Oublions un instant que ce que l’on vit ressemble étrangement à un film d’horreur pour nous pencher justement sur les films qui nous ont traumatisés enfants ( ou même adulte). À la rédaction, chacun en a un bien enfoui au fond de sa mémoire. Et qui ne demande qu’à resurgir…
“L’exorciste” de Wiliam Friedkin (1973) par Anthony de Pasquale, journaliste
“C’est un film que je n’ai jamais vu car mon père m’avait raconté qu’il était allé le voir, plus jeune, avec mon oncle, un maçon balèze qui n’avait peur de rien.

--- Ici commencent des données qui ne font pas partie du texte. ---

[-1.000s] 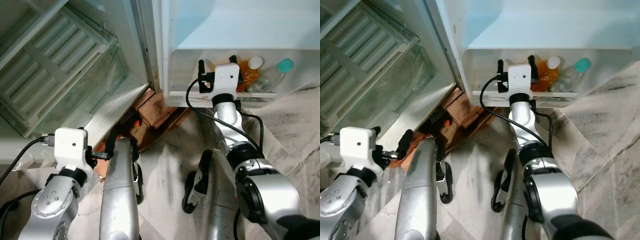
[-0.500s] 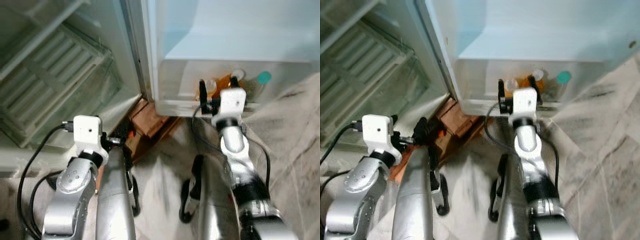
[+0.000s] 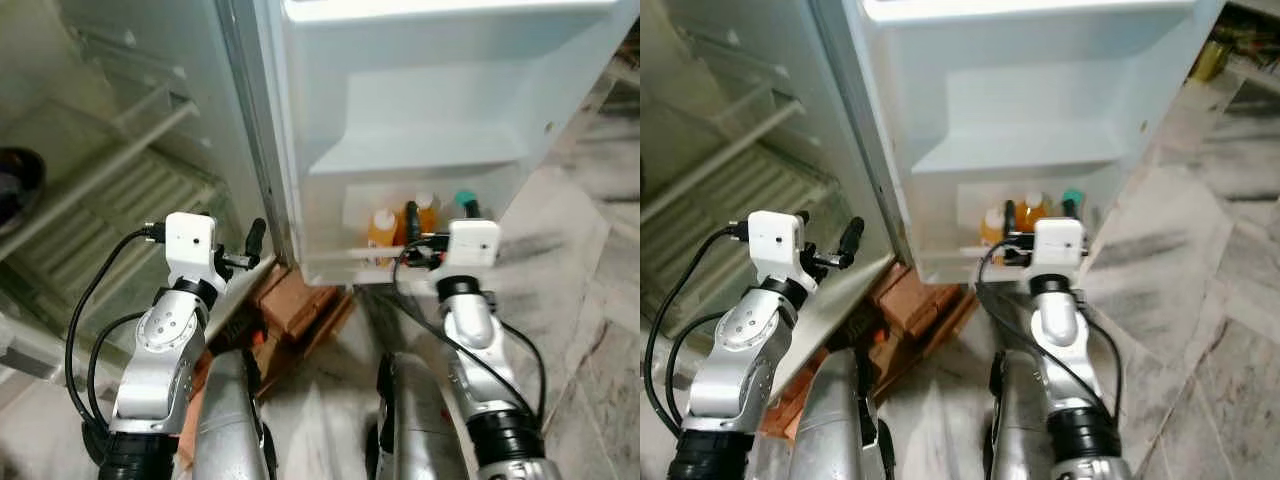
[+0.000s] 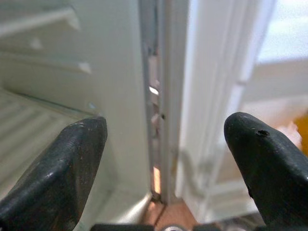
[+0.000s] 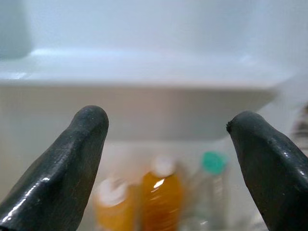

En Italie, où ils habitaient, tous deux étaient un peu les têtes brûlées du village. Eh bien à la sortie du film, ils ont couru vomir dans un fossé et ont dormi ensemble dans le même lit tellement la fille possédée avec sa tête qui tourne à 360 degrés les avait terrifiés. Cette histoire est restée ancrée dans mon imaginaire. Et c’est bien là le problème : ce que l’on imagine est parfois pire que ce qu’on peut voir à l’écran. Alors il faudrait que j’ai le courage d’aller ce film un jour, histoire de me dire “Ah bon, ce n’était que ça !”.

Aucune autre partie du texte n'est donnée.